Codenamed LB48H, the limited-run hypercar was shown to prospective buyers in model form in June. The biggest news is the powertrain, with the car serving as a prelude for the next Aventador’s set-up by featuring a naturally aspirated V12 engine mated to an electric motor to boost performance and efficiency.
At the launch of the Aventador SVJ earlier this year, chief technical officer Maurizio Reggiani threw more light on what to expect when the new car arrives in 2020.
Hybridisation has come from necessity, rather than choice. “The law will determine what level of pure-electric driving you need,” Reggiani told Autocar. “There are several discussions ongoing. Some say 20km, some say 30km and China is suggesting 50km – and normally we only develop one car worldwide.”
Using a hybrid system will add weight, with Reggiani estimating that even a lightweight solution will add 150kg to 200kg. Even with savings made elsewhere, that means the next-generation car is likely to be heavier.

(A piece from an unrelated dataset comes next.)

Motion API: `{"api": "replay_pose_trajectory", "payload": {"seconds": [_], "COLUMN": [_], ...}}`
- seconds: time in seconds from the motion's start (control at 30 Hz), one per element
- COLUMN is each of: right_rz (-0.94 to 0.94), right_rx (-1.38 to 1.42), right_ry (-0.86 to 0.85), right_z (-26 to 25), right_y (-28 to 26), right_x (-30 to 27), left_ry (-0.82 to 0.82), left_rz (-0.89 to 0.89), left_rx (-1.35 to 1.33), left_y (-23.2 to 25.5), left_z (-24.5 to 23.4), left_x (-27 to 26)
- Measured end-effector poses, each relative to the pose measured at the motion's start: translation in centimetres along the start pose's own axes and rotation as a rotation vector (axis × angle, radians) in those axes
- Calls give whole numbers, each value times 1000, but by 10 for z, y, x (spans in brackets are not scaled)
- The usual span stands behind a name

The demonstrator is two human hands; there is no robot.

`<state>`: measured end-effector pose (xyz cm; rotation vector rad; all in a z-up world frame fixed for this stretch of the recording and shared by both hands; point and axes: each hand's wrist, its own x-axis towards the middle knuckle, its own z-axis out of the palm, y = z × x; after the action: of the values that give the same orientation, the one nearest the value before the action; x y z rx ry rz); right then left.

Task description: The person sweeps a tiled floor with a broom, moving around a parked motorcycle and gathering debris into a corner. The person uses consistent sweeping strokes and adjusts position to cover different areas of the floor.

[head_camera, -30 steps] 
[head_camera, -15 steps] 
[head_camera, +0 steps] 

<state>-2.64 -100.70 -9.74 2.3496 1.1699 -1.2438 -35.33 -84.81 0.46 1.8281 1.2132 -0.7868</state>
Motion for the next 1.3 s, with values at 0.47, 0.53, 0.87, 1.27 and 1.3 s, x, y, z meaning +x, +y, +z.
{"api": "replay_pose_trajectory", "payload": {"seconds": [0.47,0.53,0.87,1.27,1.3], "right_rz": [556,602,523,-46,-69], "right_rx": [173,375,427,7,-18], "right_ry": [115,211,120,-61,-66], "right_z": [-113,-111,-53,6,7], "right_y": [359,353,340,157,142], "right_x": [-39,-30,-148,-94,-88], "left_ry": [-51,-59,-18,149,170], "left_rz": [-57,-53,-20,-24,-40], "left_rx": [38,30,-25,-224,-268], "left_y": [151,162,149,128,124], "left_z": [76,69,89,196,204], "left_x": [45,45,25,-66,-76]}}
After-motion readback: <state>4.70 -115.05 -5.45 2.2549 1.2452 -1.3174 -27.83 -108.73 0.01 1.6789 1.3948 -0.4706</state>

“I always say that I prefer to have 10kg less rather than 1hp more, even if the power-to-weight ratio remains the same,” Reggiani said. “But I imagine the starting point of the car will be heavier, no doubt. What will be the end game? We don’t know. Improvements will happen.”
One side effect of the switch to hybrid powertrains is that Nürburgring Nordschleife records will become substantially harder. Reggiani thinks the Aventador SVJ’s 6min 45sec production car lap record could stand for some while. But it also means Lamborghini is considering using a split hybrid system with an electrically powered front axle rather than a blended set-up with electrical power sent through a conventional transmission.
“My personal idea is that this is the best concept, to give the best control and management of the chassis,” he said. “It would be easy to have full torque vectoring at the front, to help compensate again for the increase in weight with more agility.”